=== TO DO ===
From the line that contains "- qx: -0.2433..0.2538" through the line that contains "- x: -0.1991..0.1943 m", output every line of the listing below exactly and leave out all the rest.

::::::::::

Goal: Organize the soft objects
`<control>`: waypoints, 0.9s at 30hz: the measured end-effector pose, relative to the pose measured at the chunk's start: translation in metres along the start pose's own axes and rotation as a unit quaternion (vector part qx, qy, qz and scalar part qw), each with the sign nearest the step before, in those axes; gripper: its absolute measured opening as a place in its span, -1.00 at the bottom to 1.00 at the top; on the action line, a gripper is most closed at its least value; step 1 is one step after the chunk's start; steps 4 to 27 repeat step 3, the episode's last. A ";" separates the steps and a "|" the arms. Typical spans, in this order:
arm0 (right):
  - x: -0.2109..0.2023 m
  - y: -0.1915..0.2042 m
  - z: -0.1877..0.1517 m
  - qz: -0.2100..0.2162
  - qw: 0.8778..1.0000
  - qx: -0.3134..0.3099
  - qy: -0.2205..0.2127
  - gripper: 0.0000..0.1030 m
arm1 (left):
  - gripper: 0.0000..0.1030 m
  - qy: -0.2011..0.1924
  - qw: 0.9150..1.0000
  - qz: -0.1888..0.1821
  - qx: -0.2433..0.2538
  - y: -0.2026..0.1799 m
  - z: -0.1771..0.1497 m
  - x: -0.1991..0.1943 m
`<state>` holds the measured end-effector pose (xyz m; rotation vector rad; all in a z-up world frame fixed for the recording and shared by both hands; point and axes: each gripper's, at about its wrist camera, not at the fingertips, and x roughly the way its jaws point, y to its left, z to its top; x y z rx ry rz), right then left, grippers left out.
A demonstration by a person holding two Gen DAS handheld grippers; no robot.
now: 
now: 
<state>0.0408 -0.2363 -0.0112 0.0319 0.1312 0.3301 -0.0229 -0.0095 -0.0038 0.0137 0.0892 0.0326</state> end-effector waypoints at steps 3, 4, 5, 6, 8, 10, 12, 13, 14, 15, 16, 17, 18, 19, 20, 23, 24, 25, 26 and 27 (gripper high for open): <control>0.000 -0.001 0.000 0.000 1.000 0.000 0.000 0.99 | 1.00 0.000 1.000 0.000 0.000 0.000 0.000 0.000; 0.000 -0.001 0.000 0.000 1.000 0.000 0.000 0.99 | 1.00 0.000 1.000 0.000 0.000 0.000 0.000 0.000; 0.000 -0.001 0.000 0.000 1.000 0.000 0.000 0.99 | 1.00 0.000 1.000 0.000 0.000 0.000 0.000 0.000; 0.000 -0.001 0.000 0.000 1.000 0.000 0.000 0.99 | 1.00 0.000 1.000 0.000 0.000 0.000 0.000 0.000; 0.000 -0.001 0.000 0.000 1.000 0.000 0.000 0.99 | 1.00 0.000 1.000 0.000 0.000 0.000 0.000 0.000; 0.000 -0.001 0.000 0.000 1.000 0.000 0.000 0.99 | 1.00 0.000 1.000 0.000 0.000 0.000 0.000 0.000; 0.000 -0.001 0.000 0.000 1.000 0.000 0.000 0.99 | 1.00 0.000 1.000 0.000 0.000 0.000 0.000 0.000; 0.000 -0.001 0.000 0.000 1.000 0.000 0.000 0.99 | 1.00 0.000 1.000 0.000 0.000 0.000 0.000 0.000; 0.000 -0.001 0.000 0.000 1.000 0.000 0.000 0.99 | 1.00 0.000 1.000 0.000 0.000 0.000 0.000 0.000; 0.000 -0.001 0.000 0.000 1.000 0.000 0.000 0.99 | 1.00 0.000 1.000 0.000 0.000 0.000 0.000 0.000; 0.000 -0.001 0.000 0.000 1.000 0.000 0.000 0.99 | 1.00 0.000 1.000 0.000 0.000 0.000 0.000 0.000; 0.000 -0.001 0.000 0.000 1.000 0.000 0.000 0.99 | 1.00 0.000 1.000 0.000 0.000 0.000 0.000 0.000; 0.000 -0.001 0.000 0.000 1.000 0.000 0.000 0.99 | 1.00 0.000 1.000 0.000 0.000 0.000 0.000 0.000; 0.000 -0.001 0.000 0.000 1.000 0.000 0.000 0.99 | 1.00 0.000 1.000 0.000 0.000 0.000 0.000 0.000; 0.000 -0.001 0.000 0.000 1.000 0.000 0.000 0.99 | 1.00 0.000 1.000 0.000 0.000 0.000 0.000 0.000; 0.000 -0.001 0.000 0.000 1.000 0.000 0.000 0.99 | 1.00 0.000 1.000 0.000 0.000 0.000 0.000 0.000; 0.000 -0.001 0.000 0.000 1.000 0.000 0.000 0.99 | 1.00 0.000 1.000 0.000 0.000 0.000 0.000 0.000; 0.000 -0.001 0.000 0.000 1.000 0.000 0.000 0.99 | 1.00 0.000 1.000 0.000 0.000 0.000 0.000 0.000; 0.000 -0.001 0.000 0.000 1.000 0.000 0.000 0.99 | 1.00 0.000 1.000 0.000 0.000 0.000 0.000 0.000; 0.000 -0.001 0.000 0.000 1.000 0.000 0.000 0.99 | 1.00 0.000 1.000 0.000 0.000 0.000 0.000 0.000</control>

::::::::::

=== WRITTEN RESPONSE ===
  - qx: -0.2433..0.2538
  - y: -0.2026..0.1799 m
  - z: -0.1771..0.1497 m
  - x: -0.1991..0.1943 m

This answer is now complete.